[Work instructions] Could the data below be copied exactly, minus the pictures?
★ ★ ★ ★
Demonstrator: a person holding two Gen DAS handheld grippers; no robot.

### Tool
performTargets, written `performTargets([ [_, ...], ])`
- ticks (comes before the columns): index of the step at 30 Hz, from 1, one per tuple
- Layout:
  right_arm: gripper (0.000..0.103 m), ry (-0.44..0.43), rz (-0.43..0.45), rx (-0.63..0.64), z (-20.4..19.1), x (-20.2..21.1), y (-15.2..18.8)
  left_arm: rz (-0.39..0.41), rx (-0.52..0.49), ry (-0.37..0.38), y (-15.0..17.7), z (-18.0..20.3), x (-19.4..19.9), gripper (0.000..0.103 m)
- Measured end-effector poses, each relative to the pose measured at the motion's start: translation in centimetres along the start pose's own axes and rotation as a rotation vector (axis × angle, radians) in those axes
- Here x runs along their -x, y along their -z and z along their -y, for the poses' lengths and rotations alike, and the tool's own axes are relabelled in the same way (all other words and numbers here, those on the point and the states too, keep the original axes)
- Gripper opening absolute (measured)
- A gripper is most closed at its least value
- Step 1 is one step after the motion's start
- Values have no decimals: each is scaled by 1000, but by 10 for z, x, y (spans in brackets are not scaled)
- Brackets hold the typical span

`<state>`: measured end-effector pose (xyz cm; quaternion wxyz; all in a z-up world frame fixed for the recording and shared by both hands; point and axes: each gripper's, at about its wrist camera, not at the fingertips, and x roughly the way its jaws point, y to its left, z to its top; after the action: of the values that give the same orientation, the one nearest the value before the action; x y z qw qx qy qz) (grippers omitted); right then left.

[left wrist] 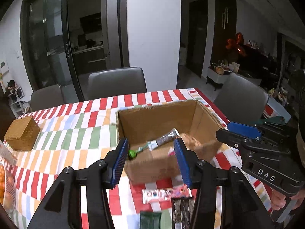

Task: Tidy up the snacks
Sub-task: 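Carry both snacks over the box and open both tools to drop them, then move both tools back toward the remaining chocolate bars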

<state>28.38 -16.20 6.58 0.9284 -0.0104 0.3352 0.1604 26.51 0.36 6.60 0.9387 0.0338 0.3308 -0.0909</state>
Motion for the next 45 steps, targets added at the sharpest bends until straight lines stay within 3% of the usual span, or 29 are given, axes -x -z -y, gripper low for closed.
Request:
performTargets([
  [8,30,-14,-3,54,-25,27,44,3,-10,12,40,3,33,52],
  [16,31,-52,-35,22,-43,33,79,-29,-21,13,80,-4,44,56],
  [18,36,-71,-62,2,-47,28,90,-50,-26,11,91,-6,41,56],
  [24,36,-98,-138,-46,-58,9,123,-115,-1,30,122,-10,26,56],
  [28,45,-105,-187,-67,-62,-4,141,-151,2,37,141,-12,17,56],
  [45,45,-70,-327,-176,-51,-55,173,-317,-25,76,193,-13,-47,56],
])
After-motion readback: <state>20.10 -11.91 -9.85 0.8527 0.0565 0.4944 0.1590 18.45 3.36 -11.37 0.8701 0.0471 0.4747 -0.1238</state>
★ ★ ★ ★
[Answer space]
Demonstrator: a person holding two Gen DAS handheld grippers; no robot.

### Tool
performTargets, written `performTargets([ [_, ...], ])`
- ticks (comes before the columns): index of the step at 30 Hz, from 1, one per tuple
- Layout:
  right_arm: gripper (0.000..0.103 m), ry (-0.44..0.43), rz (-0.43..0.45), rx (-0.63..0.64), z (-20.4..19.1), x (-20.2..21.1), y (-15.2..18.8)
  left_arm: rz (-0.39..0.41), rx (-0.52..0.49), ry (-0.37..0.38), y (-15.0..17.7), z (-18.0..20.3), x (-19.4..19.9), gripper (0.000..0.103 m)
- Measured end-effector poses, each relative to the pose measured at the motion's start: translation in centimetres along the start pose's own axes and rotation as a rotation vector (axis × angle, radians) in those axes
- Here x runs along their -x, y along their -z and z along their -y, for the poses' lengths and rotations alike, and the tool's own axes are relabelled in the same way (all other words and numbers here, those on the point and the states too, keep the original axes)
- Gripper opening absolute (measured)
- A gripper is most closed at its least value
- Step 1 is one step after the motion's start
- Values have no decimals: each is scaled by 1000, but by 10 for z, x, y (spans in brackets are not scaled)
- Brackets hold the typical span

`<state>`: measured end-effector pose (xyz cm; quaternion wxyz; all in a z-up world frame fixed for the recording and shared by both hands; point and axes: each gripper's, at about its wrist camera, not at the fingertips, and x roughly the way its jaws point, y to its left, z to its top; after the action: of the values that give the same orientation, the one nearest the value before the action; x y z qw qx qy qz) (grippers omitted); right then left.

[left wrist] 

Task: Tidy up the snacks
Sub-task: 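Carry both snacks over the box and open both tools to drop them, then move both tools back toward the remaining chocolate bars
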
<state>28.38 -16.20 6.58 0.9284 -0.0104 0.3352 0.1604 26.51 0.36 6.60 0.9387 0.0338 0.3308 -0.0909</state>
Motion for the next 45 steps, targets added at the sharpest bends until straight lines stay within 3% of the usual span, or 29 are given, axes -x -z -y, gripper low for closed.
Request:
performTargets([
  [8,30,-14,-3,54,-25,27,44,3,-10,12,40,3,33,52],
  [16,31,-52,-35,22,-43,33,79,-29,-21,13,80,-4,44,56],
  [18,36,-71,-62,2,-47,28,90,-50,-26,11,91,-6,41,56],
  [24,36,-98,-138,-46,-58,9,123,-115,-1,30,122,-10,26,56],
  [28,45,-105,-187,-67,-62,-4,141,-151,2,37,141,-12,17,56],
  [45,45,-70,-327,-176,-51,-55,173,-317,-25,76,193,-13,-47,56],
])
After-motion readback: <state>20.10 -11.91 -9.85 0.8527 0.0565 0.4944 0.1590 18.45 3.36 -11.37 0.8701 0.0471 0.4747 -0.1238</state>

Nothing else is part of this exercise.